Captain
Final Approach
I just started last summer. It's a great activity that gets me out of my hotel room and to some pretty neat places. I was wondering if anybody here does it. Seems a natural fit for outdoorsy people who like to travel.
Sounds like the sort of cache I'm into. What's the GC code? If I'm in town with time to hike ill go get it.
What are some of the cooler things you have found?
I never took anything, just signed the log books.
That's optional.I thought you were supposed to take a "treasure" and replace with something of equal or greater value.
Most recently we started doing it with the helicopter on SAR training missions in St. John's. It made for a more realistic 'lost hiker' scenario plugging in the coordinates to the FMS, flying an appropriate search pattern over the area, choosing a suitable insertion point for our rescue specialists and then extraction point to hoist them back up.
I started a couple years ago in Newfoundland. Great way to explore the area and the thousands of hiking trails and an even better way to get off those trails and really explore. I never took anything either, just did it for the challenge of finding, though my caching partner was hardcore. He was always on the hunt for travel bugs, which we did find occasionally. He had geocached on 3 continents and not sure how many countries.
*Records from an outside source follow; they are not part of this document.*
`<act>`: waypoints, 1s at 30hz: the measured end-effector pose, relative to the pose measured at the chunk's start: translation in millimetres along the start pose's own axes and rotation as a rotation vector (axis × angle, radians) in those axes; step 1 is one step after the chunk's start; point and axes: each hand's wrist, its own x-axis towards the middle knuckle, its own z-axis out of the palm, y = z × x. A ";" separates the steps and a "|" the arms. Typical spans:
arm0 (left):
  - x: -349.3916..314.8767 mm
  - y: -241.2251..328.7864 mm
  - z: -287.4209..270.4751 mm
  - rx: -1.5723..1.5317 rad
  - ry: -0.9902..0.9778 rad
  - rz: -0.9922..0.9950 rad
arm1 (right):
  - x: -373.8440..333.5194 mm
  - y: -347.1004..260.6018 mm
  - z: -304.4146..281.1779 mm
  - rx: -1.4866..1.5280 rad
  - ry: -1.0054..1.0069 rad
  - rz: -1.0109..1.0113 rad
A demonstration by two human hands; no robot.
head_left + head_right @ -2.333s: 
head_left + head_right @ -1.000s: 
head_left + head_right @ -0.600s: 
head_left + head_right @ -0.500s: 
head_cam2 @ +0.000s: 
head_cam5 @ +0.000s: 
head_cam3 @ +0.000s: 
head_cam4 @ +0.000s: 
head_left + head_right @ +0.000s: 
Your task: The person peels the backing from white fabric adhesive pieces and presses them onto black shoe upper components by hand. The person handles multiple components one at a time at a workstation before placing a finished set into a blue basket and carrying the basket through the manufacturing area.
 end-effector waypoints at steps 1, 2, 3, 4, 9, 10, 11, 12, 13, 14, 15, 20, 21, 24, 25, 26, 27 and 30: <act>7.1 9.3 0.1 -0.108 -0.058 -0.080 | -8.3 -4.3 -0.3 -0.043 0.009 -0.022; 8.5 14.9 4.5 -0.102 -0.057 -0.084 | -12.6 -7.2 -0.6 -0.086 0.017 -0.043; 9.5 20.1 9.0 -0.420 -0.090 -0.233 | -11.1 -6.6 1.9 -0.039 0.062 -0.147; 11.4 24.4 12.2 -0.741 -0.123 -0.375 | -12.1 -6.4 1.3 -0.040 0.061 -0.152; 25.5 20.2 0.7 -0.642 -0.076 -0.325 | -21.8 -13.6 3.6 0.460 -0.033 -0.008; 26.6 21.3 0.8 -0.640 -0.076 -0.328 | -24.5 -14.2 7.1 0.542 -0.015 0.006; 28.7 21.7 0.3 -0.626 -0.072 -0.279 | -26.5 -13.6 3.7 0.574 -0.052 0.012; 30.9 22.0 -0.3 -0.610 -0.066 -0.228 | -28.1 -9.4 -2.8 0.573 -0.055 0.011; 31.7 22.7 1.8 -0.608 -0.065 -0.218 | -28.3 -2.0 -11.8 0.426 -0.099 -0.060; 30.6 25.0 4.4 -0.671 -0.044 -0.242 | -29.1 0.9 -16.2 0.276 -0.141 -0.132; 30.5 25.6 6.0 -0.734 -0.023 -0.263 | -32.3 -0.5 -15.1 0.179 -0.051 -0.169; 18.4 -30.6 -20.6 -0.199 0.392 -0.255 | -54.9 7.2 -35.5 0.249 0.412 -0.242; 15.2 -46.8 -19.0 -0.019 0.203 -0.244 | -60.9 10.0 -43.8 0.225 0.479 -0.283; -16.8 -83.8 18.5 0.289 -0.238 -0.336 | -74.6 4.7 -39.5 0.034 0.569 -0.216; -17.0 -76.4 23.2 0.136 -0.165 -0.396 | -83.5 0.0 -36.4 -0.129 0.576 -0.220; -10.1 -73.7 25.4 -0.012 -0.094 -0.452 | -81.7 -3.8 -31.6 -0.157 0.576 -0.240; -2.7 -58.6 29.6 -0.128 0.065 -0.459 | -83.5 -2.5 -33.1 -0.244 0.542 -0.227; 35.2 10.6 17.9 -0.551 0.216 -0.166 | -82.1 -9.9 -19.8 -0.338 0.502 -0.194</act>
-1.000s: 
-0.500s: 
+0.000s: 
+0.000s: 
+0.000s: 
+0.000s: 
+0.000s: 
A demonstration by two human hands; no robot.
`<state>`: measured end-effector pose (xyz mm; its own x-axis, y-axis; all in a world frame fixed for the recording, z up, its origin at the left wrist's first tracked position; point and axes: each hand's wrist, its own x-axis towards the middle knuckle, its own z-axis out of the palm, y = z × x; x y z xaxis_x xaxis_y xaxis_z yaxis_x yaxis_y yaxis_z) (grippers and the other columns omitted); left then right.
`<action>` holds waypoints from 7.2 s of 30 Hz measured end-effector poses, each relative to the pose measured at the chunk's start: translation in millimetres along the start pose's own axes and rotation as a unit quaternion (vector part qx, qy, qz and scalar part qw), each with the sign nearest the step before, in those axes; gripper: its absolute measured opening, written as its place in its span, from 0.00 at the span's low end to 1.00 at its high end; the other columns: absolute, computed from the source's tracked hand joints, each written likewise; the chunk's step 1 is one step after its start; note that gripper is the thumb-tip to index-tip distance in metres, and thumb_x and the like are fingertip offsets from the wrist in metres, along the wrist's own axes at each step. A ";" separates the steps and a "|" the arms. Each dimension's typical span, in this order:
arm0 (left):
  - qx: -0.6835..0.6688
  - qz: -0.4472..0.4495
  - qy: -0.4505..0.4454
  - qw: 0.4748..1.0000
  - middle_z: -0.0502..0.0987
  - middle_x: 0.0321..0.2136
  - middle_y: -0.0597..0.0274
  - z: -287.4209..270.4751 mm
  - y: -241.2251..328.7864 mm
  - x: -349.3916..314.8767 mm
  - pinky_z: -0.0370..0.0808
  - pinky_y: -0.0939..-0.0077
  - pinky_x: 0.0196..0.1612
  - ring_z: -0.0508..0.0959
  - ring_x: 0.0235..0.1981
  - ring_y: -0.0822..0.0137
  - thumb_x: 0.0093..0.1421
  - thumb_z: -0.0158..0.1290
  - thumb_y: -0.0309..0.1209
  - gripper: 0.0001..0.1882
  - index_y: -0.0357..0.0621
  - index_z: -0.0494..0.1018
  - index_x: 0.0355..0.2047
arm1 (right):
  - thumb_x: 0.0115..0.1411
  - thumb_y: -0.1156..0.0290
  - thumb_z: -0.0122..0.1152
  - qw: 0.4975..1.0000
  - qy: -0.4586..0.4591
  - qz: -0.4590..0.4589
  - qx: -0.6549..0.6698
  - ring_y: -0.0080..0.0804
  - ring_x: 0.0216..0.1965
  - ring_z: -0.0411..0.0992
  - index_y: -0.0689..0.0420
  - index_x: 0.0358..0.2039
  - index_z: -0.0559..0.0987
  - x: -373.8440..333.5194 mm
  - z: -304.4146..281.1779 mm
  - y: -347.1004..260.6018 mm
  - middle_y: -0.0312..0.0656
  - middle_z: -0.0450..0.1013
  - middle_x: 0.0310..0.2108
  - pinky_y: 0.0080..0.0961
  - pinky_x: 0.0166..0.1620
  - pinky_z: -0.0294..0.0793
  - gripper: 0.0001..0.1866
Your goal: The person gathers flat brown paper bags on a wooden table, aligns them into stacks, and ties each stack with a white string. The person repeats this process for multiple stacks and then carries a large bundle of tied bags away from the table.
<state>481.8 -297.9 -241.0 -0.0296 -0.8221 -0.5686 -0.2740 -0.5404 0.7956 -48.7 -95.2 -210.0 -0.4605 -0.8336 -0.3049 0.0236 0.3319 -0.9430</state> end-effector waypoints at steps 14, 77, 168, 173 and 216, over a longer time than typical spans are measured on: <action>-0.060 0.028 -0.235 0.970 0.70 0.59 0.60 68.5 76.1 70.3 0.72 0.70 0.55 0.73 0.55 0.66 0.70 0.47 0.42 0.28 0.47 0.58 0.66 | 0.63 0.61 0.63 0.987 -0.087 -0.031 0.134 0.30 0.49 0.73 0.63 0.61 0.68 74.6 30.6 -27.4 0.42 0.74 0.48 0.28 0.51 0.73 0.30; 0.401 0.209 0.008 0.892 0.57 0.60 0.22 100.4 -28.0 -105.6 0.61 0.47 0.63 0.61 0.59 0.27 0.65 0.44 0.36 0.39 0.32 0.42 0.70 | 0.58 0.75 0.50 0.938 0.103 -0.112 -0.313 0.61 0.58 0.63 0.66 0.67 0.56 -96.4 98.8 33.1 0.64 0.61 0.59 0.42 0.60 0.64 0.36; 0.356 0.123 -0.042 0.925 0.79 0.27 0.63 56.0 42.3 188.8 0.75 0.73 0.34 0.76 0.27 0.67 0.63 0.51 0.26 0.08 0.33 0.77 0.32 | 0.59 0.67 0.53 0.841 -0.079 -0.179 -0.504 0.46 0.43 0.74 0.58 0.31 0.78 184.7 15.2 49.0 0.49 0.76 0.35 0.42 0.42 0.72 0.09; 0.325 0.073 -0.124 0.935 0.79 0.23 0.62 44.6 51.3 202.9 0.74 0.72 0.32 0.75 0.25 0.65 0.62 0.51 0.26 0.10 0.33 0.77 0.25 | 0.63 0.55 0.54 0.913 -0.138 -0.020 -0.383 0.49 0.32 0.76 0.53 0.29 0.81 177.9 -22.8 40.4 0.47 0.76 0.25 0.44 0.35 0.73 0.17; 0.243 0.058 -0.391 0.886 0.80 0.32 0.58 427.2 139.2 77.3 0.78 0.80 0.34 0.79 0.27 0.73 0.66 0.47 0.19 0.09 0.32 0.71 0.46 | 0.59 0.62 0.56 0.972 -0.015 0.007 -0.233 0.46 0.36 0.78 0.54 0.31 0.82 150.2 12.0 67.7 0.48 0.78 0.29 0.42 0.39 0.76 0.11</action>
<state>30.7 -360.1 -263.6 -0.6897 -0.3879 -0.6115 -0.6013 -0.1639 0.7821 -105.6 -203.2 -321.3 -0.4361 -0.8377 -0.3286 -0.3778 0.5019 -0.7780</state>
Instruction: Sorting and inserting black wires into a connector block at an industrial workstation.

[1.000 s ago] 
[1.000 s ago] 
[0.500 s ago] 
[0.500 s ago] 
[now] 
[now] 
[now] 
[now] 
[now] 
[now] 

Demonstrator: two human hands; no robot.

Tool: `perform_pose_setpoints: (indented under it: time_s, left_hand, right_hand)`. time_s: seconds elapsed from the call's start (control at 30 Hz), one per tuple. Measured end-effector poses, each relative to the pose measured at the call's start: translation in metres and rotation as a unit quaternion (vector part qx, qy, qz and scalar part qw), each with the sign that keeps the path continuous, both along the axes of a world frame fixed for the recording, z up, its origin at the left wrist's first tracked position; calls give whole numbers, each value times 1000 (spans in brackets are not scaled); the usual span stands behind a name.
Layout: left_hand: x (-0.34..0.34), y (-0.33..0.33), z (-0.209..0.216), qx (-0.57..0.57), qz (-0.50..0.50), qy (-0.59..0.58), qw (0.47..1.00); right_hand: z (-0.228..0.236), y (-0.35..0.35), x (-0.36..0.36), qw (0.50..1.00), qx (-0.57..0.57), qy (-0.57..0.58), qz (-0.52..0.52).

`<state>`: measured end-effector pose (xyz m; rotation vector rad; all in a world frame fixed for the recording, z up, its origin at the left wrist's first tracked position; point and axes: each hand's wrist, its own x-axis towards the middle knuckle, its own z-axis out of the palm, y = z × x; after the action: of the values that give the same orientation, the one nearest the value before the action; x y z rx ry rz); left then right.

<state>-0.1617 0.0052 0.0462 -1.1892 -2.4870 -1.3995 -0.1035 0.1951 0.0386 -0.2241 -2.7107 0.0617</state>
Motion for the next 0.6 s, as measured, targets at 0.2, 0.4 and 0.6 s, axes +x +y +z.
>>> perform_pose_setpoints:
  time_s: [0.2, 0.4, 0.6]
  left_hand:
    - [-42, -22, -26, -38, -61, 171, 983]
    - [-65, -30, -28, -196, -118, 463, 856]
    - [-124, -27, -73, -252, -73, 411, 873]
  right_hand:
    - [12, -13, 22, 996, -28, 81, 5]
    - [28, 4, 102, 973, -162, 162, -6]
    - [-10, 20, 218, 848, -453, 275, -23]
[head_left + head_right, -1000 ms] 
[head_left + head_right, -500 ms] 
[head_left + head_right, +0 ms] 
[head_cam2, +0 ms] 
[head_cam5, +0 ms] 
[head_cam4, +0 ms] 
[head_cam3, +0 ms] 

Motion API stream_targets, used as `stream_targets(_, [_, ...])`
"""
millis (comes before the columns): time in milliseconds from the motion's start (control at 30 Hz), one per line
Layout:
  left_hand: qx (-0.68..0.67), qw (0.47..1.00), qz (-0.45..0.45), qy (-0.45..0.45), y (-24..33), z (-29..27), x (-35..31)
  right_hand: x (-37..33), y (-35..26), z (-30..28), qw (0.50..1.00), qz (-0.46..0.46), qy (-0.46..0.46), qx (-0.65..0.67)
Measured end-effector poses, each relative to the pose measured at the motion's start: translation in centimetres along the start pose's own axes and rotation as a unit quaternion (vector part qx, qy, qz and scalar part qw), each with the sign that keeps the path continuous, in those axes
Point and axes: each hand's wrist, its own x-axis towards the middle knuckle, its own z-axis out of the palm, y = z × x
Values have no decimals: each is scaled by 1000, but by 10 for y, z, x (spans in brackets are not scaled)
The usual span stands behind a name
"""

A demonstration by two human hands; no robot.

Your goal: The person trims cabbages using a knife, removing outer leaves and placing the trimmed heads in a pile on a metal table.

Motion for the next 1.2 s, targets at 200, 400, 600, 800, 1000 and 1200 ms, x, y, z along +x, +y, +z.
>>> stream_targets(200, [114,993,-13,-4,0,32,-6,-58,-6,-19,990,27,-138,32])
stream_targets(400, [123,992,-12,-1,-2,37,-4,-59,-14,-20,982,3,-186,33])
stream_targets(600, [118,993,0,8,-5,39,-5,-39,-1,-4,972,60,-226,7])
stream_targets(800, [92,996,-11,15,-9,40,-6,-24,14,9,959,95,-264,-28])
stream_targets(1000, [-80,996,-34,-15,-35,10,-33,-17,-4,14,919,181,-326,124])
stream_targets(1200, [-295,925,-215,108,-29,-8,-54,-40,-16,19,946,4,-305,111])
Most recently we started doing it with the helicopter on SAR training missions in St. John's. It made for a more realistic 'lost hiker' scenario plugging in the coordinates to the FMS, flying an appropriate search pattern over the area, choosing a suitable insertion point for our rescue specialists and then extraction point to hoist them back up.
I just started last summer. It's a great activity that gets me out of my hotel room and to some pretty neat places. I was wondering if anybody here does it. Seems a natural fit for outdoorsy people who like to travel.
OMG that's the coolest caching story ever! Others would be so jealous. Do you actually get out and go find the cache?
I should have mentioned this before. I'm a ham radio operator, and run a sideline business dealing with other hams around the world. One of my customers, with whom I've exchanged emails a few times, asked if he could have some gear shipped to me -- he was planning on flying to Omaha and riding his custom, folding bike across Iowa to a big geocaching thing in Lake Rathbun. He arrived last night, and today I took all his stuff down to his hotel. Aside from a few things for his bike and a new portable ham radio rig, there was a 30# or so box of custom made geocoins, most of which he plans to give away at the event in Iowa. Gintas has done several of these geocoins, some of which are trackable -- I have a couple of them I've been meaning to drop in chaches. The last one I did, though, disappeared permanently after the first or second person logged it.
i like it. i discovered it last august. its a great excuse to get out of the hotel room and see a new city.
its basically a hobby made for pilots! lol
the travelbugs are my favorite! i move them around all the time!
I'm impressed there are so many here that do it. I'm not a charter member nor an expert but 2001 was my geocache.com start.
There's got to be a "virtual" geocache for flying. Something seen only from the air. I'll have to see if that exists or maybe someone here knows.